A lot happened for me 2005-2006. I started this blog, and began to hear from other people who understood. Some bad stuff happened too, things I can barely talk about or think about — probably the worst things so far in my life, worse than Diagnosis Day. But unlike that, these things appeared to be beautiful at first. But you know how it is, as long as you survived, it’s okay. Or at least, it’s over.

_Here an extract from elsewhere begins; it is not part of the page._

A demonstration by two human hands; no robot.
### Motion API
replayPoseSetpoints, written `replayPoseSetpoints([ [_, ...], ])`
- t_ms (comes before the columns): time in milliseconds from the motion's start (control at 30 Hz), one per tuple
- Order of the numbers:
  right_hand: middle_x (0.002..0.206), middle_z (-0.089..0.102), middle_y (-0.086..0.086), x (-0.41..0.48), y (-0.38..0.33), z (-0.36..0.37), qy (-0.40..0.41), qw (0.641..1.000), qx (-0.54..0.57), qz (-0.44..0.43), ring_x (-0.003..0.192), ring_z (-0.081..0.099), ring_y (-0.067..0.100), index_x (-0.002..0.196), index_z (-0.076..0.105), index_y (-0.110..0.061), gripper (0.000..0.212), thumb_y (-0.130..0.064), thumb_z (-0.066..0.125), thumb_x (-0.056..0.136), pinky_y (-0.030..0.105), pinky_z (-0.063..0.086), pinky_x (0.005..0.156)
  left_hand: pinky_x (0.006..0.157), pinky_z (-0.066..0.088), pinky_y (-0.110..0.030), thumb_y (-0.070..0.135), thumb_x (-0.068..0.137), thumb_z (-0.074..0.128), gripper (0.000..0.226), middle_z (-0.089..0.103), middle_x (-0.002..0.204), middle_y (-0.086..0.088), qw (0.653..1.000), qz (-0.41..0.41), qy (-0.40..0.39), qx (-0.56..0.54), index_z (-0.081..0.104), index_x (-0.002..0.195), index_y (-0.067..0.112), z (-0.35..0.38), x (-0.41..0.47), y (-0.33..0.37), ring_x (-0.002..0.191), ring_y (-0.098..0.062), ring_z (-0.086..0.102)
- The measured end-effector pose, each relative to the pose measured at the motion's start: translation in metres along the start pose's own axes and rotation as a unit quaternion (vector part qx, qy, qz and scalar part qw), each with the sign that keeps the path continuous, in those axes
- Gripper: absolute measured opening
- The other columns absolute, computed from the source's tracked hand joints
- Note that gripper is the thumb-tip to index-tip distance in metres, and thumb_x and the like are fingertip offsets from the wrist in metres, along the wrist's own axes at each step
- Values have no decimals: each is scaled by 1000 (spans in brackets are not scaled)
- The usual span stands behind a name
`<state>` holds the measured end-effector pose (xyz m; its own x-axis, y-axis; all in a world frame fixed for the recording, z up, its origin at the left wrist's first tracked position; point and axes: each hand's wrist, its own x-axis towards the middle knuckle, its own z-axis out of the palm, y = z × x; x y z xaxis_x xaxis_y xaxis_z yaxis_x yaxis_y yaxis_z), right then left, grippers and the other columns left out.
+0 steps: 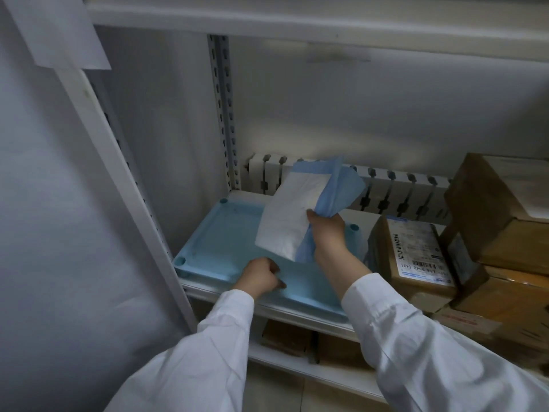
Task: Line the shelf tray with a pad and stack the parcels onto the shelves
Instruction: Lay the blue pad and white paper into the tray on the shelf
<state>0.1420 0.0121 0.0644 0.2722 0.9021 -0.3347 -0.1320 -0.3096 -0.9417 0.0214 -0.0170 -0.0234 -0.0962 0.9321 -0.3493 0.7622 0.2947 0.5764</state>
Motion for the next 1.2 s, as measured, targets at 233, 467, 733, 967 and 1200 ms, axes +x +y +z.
replayPoseSetpoints([
  [233, 127, 57, 15, 4, -2, 5, 21, 999, 13, -41, 114, 55, 32, 128, 47, -5, 41, -18, 59, 92, 30, 41, 84, 114, 22, -41, 32, 64, 84, 118, 2, 159, -8, 989, 122, 71, -33, 2, 149, 40, -34, -12, 38, 146, -30, 7],
  [467, 94, 59, 10, -2, -19, -2, -102, 967, 230, 45, 91, 57, 26, 117, 53, -8, 40, -41, 45, 96, 35, 46, 84, 104, 42, -42, 57, 85, 54, 55, 58, 129, -12, 917, 94, -25, -386, 51, 126, 20, -38, -10, 27, 118, -27, 55],
  [733, 109, 61, 13, 4, -11, -8, -21, 998, -38, -51, 98, 59, 32, 110, 56, -7, 19, -13, 56, 92, 45, 49, 91, 93, 46, -44, 18, 90, 59, 38, 58, 119, -10, 748, -73, 141, -645, 45, 125, 12, -44, 11, 20, 107, -30, 56],
  [967, 78, 57, 1, 5, -9, -8, -69, 970, -150, -177, 80, 56, 22, 66, 48, -19, 29, -10, 70, 82, 33, 46, 73, 107, 32, -54, 68, 68, 65, 85, 42, 131, -2, 792, -108, 32, -600, 36, 133, 22, -56, -1, 48, 121, -29, 41],
  [1200, 70, 58, 0, -9, -11, -2, -269, 939, -182, -112, 65, 53, 11, 70, 56, -16, 27, -31, 57, 92, 19, 41, 58, 72, 49, -37, 43, 91, 53, 39, 61, 101, -12, 834, -9, -54, -548, 59, 115, 12, -64, -10, 69, 88, -26, 59],
])
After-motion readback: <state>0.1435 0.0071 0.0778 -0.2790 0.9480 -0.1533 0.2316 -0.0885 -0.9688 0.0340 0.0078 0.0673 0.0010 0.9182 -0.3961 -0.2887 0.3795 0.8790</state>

[Deep breath. Okay. Look at the sun, pull yourself back to the Good.] Perhaps the best thing that happened during that time was that I found yet a different form of self-expression. I started bellydancing, and riding a mountain bike. I’ve talked and written a lot about the two, but maybe not so much together. Only recently, when I started writing in different places than right here, did it occur to me that the two activities — dance and cycling — are opposite ends on my spectrum. And when the two coincide, I’m the rainbow in between. My dance name is Lilia, SusanLilia, and my bike is named Scarlett. Today I realized that I am Lilia, and I am Scarlett. I am a real bellydancer. I’ve known that for a while, though it took some time to admit it, because there is so much cultural baggage around bellydancing. Some people just don’t get it — the total immersion in the caramel-like music, the mastery of muscular isolations, the joy in seeing your body swathed in gem colors and sparkly beads. My body, though it is 50 years old and not at all perfect, becomes beautiful to me in those moments. I am at last the way I’d always wanted to be.
It is also true for my extreme opposite passion: I see that my bike is me. When I think to myself, “I just love my bike,” I am really saying, “I love myself.”

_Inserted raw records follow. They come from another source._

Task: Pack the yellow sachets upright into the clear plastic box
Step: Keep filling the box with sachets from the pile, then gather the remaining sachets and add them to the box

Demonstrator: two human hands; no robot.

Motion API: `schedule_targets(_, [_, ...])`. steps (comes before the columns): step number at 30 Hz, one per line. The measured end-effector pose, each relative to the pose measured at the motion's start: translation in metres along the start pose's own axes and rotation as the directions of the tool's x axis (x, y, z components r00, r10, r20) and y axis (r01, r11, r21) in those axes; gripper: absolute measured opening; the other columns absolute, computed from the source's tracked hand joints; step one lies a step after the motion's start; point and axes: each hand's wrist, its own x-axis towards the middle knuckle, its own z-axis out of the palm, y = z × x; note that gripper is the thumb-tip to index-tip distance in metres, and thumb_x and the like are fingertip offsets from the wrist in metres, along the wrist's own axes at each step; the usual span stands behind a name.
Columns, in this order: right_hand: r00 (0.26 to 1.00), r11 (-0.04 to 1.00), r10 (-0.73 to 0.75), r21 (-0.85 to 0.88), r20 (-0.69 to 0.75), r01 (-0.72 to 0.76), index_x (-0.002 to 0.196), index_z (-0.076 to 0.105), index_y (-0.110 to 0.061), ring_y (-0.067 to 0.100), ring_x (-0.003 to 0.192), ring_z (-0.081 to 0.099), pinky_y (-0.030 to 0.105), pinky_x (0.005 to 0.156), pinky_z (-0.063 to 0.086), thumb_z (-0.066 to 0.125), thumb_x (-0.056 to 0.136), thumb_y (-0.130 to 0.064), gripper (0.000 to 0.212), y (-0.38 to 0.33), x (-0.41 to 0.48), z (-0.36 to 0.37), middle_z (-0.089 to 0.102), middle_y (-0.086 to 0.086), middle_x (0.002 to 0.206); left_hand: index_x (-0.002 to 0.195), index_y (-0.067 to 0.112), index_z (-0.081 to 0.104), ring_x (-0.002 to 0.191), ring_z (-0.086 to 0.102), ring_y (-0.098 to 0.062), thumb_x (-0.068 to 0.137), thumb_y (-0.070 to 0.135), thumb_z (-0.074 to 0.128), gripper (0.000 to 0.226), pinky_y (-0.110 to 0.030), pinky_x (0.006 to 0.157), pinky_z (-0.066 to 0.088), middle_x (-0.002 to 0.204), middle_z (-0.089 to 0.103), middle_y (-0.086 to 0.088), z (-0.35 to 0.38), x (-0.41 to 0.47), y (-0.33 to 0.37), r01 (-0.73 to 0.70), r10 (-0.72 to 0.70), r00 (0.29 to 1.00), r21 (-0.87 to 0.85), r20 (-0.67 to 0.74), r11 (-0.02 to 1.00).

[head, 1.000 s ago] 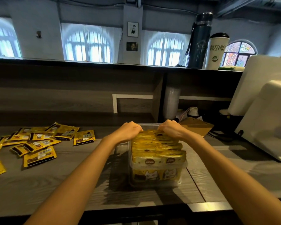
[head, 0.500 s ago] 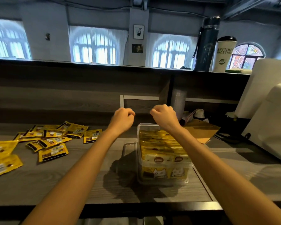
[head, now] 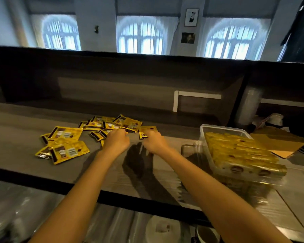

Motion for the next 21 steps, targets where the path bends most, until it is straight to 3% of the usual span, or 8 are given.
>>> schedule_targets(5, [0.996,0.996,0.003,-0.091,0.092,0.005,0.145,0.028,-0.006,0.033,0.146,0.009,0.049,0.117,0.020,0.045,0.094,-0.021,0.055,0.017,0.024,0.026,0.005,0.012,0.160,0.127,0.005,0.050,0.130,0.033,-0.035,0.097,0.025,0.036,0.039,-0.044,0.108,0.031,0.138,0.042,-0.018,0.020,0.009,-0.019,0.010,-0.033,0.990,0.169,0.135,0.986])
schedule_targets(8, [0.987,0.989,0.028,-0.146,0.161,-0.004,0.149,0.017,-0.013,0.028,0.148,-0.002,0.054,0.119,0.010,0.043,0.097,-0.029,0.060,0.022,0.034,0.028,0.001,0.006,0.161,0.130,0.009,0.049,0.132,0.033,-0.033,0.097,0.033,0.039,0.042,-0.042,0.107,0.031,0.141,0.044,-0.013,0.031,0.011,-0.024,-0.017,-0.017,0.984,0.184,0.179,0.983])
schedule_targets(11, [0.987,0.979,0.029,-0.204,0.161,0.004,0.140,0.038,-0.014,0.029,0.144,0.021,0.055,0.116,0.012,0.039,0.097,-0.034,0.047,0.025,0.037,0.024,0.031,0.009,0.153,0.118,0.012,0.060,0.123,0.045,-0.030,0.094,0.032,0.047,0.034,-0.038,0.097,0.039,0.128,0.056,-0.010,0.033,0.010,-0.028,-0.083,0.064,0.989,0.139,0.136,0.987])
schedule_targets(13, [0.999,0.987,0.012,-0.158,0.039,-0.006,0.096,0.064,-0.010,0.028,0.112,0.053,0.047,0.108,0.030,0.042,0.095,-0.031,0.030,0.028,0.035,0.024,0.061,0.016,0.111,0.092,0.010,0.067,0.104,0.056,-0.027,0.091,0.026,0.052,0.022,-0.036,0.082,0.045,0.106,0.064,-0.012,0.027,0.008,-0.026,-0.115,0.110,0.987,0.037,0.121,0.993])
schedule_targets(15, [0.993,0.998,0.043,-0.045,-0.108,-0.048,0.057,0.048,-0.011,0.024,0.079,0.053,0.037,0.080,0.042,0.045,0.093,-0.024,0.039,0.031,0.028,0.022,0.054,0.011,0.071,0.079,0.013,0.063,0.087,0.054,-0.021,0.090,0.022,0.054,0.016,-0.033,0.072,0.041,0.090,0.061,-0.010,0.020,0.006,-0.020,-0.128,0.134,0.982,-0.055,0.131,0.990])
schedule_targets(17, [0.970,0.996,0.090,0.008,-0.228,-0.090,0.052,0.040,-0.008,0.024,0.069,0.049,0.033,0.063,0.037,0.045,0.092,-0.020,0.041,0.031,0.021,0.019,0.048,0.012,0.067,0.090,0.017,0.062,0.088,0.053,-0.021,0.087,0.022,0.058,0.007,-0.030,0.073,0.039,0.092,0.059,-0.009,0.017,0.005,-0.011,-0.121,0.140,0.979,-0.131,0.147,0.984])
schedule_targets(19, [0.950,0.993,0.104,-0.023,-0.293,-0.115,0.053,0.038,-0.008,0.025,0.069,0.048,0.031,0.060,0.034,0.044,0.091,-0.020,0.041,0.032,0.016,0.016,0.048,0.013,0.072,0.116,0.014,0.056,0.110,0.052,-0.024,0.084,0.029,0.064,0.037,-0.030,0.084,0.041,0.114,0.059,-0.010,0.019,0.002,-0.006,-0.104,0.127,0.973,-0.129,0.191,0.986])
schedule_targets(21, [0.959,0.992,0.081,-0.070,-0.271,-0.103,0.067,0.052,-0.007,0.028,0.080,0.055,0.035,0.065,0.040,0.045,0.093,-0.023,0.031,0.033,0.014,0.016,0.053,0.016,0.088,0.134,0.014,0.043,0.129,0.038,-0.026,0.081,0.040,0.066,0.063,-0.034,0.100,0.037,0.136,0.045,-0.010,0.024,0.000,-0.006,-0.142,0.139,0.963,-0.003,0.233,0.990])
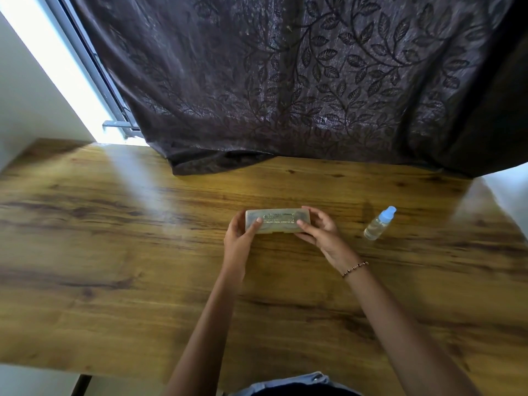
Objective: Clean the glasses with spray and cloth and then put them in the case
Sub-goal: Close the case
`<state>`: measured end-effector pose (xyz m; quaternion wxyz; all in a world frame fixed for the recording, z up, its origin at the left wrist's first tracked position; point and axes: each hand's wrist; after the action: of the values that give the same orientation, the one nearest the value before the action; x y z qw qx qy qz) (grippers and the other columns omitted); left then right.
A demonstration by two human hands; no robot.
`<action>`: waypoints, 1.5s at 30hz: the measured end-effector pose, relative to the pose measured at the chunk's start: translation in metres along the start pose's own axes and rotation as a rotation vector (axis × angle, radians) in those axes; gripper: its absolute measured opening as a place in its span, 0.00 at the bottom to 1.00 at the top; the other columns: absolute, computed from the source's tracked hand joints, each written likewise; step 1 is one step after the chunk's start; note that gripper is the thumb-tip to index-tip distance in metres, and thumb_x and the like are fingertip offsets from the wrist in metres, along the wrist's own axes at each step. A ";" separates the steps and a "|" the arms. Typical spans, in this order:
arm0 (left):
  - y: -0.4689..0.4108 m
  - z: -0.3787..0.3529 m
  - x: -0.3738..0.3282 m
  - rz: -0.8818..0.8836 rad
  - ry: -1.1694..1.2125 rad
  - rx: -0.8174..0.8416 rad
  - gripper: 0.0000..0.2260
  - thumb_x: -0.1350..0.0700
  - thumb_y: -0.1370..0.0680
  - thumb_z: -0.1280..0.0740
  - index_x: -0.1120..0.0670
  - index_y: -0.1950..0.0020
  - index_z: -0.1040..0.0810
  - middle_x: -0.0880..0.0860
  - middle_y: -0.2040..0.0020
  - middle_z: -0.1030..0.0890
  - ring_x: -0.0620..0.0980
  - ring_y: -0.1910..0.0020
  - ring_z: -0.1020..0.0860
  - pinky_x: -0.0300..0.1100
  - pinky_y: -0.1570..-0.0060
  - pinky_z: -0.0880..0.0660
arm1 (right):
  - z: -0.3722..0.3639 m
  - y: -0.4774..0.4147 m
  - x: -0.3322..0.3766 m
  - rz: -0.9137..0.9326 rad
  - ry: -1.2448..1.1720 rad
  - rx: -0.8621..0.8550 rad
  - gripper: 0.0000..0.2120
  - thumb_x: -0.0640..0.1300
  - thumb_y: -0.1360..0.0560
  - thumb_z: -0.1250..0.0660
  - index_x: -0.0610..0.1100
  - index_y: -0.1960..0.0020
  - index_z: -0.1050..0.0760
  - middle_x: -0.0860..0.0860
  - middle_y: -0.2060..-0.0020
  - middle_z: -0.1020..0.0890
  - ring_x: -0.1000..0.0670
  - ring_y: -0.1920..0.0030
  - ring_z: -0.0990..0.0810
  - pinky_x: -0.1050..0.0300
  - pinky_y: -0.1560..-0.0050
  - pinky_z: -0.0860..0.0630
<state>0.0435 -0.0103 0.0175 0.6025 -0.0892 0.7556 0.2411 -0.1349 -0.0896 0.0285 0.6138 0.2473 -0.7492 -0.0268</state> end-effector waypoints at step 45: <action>-0.058 -0.073 -0.015 0.041 -0.366 -0.175 0.20 0.51 0.30 0.25 0.58 0.42 0.23 0.51 0.47 0.20 0.47 0.50 0.22 0.40 0.48 0.25 | 0.029 -0.031 0.014 0.078 0.357 -0.546 0.20 0.46 0.29 0.26 0.39 0.40 0.23 0.48 0.51 0.17 0.53 0.57 0.18 0.65 0.59 0.22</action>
<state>0.0084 -0.0973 0.0284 0.7147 -0.0803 0.6113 0.3301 -0.1531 -0.1295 0.0235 0.7796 0.0455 -0.6040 -0.1592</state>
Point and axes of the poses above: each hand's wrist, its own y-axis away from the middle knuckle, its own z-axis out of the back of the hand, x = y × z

I guess sometimes I do. I think what happens is that I often start out my ride hating myself, or my life, things like that, but somewhere on the road I shift — literally and figuratively — into a new gear and though that gear is harder and higher, it is a deeper and more powerful ride. I thrill to the fact that I ride a big mountain bike which is a hard ride because you cannot go light like a road bike. And my joy derives from that fact, that I have to work hard to get speed, that I have to put all my bodypower into it to get my smooth cadence.

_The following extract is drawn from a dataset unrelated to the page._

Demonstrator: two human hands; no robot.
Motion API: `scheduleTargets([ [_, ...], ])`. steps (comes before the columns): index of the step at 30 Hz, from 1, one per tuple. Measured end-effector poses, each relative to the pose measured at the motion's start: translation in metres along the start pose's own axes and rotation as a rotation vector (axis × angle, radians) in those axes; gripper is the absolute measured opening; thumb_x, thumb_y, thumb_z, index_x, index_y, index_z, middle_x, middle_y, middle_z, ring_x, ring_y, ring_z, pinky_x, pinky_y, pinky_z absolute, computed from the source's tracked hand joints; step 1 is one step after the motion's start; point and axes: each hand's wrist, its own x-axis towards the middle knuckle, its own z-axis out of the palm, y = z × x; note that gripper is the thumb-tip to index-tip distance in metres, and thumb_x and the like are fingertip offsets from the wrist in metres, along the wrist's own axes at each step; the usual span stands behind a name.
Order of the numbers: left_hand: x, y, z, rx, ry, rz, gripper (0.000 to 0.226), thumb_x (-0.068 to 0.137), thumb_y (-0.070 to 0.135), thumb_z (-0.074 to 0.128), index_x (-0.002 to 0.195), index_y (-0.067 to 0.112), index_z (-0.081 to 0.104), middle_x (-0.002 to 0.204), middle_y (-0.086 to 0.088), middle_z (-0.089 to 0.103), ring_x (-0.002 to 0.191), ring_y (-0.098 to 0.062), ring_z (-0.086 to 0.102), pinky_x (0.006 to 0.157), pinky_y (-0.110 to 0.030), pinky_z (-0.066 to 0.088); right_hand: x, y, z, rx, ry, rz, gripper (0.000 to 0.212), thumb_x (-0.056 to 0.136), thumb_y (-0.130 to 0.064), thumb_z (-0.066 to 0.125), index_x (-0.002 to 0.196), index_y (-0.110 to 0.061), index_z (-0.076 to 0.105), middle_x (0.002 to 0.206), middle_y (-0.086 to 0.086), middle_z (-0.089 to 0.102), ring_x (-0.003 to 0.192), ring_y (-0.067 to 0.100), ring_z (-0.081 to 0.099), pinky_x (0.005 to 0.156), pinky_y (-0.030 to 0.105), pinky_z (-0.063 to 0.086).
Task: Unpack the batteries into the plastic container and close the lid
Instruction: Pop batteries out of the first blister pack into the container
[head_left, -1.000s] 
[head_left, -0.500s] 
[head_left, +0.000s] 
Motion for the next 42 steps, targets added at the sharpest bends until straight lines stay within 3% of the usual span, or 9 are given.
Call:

I wish there were better words for joy. But that’s it, aside from ecstasy, but that has the sexual edge to it, which biking does not. Joy is fresh, springlike air. Ecstasy is summer heat. Bellydance is thought to be sexual, but it’s not that for me. It is sensual, it is about happiness of the body, but not about orgasm or desire. Maybe for others it is, but I dance alone — with a mirror. My dancing, in full costume, is utterly for me. My audience is in my head.
And biking is also about being in my head, in a way that can only happen for me when I am alone and diving into the road or trail ahead. I become all about holding on and letting go. Planning and just going. It is a crazy mixture, and that is another reason I love it: it’s the coming together of extreme opposites, the point where they are one. I meld with the activity, until I am simply It, unaware of Me.
But it is me, I’m mastering this thing outside and inside of me, and that is happiness. All because I dared to come out at 42. I think maybe we should all become debutantes to our own lives.